### WORK TASK:
Line by line, repeat the material below without any deviation.

### SUPPLIED DATA:
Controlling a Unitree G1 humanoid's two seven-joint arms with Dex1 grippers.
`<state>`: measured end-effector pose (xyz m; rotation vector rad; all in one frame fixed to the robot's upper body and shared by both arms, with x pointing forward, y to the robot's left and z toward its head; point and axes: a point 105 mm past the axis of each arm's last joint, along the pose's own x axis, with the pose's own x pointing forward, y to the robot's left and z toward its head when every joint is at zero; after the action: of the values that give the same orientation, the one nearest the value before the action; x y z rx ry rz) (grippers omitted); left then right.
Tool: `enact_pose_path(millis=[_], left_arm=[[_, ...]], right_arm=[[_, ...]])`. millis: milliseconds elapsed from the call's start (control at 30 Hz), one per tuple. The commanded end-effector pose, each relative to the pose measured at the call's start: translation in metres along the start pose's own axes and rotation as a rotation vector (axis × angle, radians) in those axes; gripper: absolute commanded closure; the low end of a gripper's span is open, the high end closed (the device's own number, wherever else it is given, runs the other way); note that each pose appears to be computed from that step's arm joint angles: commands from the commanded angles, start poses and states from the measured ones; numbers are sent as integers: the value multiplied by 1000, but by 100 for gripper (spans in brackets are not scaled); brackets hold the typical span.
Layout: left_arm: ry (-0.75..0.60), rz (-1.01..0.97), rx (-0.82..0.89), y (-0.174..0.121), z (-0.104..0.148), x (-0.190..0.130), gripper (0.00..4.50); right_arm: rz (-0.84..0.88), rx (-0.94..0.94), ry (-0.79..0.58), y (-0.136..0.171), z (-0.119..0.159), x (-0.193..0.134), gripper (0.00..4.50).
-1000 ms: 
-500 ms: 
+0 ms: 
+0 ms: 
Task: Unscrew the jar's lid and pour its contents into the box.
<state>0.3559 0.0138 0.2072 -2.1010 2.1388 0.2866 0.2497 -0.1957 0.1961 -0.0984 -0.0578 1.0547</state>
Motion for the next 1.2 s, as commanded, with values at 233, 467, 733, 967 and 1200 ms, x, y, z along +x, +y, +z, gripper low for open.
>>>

### SOLUTION TO THE EXERCISE:
Controlling a Unitree G1 humanoid's two seven-joint arms with Dex1 grippers.
`<state>`: measured end-effector pose (xyz m; rotation vector rad; all in one frame fixed to the robot's upper body and shared by both arms, with x pointing forward, y to the robot's left and z toward its head; point and axes: a point 105 mm past the axis of each arm's last joint, along the pose's own x axis, with the pose's own x pointing forward, y to the robot's left and z toward its head when every joint is at zero; after the action: of the values that give the same orientation, the one nearest the value before the action; x y z rx ry rz) (grippers omitted); left then right.
Tool: `enact_pose_path(millis=[_], left_arm=[[_, ...]], right_arm=[[_, ...]])`. millis: milliseconds elapsed from the call's start (control at 30 Hz), one per tuple. The commanded end-effector pose, each relative to the pose measured at the call's start: translation in metres along the start pose's own axes and rotation as a rotation vector (axis × angle, radians) in those axes; gripper: absolute commanded closure; the low end of a gripper's span is open, the high end closed (the device's own number, wherever else it is given, runs the other way); note that each pose appears to be computed from that step's arm joint angles: commands from the commanded angles, start poses and states from the measured ones; numbers are sent as integers: the value multiplied by 1000, but by 100 for gripper (spans in brackets are not scaled); brackets hold the typical span.
Layout: left_arm: ry (-0.75..0.60), rz (-1.01..0.97), rx (-0.82..0.89), y (-0.174..0.121), z (-0.104..0.148), x (-0.190..0.130), gripper (0.00..4.50); right_arm: rz (-0.84..0.88), rx (-0.94..0.94), ry (-0.79..0.58), y (-0.136..0.171), z (-0.119..0.159), x (-0.193..0.134), gripper (0.00..4.50).
-1000 ms: 
-500 ms: 
+0 ms: 
+0 ms: 
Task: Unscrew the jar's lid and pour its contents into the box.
<state>0.3559 0.0138 0.2072 -2.1010 2.1388 0.2866 0.2497 -0.1957 0.1961 -0.0984 -0.0578 1.0547</state>
Motion for the next 1.2 s, as commanded, with values at 233, 467, 733, 967 and 1200 ms, x, y, z along +x, +y, +z, gripper low for open.
>>>

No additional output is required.